Berry, who is pursuing a Ph.D. in anthropology and environmental policy, is exploring what that city’s reuse economy looks like — how and why people participate, and if reuse is used as a strategy during times of economic uncertainty, such as the closing of the local paper mill.
She seeks to learn if reuse is associated with social capital, or the idea that the networks people form can help communities achieve goals.
Berry, who lives in Old Town, also wants to learn what kinds of economic, social and environmental values are generated from reuse.
For the past three years, she has conducted literature reviews and historic analyses on reuse in Maine with Cynthia Isenhour, a professor of anthropology and climate change.
In summer 2019, she began interviewing owners of reuse businesses and organizations in Old Town, as well as residents who buy secondhand goods. She plans to volunteer at reuse establishments, and speak with people who sell and buy items online. Next year, Berry also will follow items that leave Maine and end up in Boston or New York.
Berry earned a bachelor’s degree in anthropology from George Washington University and a master’s degree in urban affairs from City University of New York’s Hunter College.
While in New York City, her research focused on urban sustainability themes, including energy efficiency and waste reduction.
“It’s great if we compost, it’s really good to recycle, but it’s not enough,” Berry says. “I was interested in trying to find more ways people were making transformative change.”
As a Peace Corps volunteer, she lived in Mali in West Africa for two years and was fascinated with the country’s robust reuse economy.

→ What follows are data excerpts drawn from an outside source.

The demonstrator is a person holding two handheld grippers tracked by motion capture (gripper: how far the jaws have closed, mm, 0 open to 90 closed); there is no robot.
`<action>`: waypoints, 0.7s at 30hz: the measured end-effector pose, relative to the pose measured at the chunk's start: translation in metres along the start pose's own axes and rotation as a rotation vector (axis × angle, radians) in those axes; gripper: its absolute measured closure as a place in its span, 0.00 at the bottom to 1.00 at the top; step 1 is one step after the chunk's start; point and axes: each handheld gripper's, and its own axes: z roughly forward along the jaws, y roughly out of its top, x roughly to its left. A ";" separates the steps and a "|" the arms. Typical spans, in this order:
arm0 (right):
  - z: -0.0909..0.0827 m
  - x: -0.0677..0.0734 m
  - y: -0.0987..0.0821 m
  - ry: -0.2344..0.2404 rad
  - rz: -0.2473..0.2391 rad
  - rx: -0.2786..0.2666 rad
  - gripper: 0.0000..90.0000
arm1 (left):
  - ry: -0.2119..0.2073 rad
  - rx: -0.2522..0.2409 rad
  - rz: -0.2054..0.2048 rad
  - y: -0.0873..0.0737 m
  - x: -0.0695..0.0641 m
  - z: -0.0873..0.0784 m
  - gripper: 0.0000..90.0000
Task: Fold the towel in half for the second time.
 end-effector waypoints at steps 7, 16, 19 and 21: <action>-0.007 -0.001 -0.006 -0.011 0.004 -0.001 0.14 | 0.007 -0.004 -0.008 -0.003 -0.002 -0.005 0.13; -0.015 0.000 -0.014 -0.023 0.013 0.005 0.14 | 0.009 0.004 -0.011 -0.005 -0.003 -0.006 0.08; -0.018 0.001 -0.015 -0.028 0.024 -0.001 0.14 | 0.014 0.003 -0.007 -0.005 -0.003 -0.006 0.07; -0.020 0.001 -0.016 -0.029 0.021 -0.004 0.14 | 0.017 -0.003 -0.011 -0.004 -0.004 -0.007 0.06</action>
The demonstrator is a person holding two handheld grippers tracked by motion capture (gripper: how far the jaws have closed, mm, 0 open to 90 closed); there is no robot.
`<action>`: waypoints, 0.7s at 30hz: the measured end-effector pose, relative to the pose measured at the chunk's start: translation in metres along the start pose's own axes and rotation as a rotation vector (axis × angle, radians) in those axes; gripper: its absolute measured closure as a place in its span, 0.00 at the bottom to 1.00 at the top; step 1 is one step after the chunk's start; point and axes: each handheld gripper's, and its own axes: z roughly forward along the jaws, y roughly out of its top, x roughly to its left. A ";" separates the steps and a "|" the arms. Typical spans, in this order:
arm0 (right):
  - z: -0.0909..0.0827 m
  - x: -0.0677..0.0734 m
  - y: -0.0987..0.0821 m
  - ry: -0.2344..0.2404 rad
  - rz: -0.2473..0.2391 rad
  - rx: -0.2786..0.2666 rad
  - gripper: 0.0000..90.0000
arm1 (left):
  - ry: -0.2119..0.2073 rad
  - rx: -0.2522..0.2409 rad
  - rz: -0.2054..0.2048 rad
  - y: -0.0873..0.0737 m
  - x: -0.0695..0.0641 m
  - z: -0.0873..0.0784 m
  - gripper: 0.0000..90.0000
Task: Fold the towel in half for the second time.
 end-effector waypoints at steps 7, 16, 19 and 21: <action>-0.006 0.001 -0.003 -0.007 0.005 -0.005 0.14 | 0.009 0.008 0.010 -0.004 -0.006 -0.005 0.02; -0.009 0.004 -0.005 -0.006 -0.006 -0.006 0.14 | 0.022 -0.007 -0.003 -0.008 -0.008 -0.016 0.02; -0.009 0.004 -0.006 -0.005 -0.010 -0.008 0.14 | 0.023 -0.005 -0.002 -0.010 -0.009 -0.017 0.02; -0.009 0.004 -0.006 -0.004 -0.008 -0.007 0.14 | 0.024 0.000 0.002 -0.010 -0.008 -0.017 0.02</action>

Berry came to UMaine to work with Isenhour on her reuse research, and became a member of the Materials Management Team in the Senator George J. Mitchell Center for Sustainability Solutions.
“This is exactly what I want to do — try to find ways to reduce waste that aren’t just furthering the process of consumption,” she says of her research, which has garnered several UMaine awards, including the Edith Patch Award and the College of Liberal Arts and Sciences graduate award in research and creativity.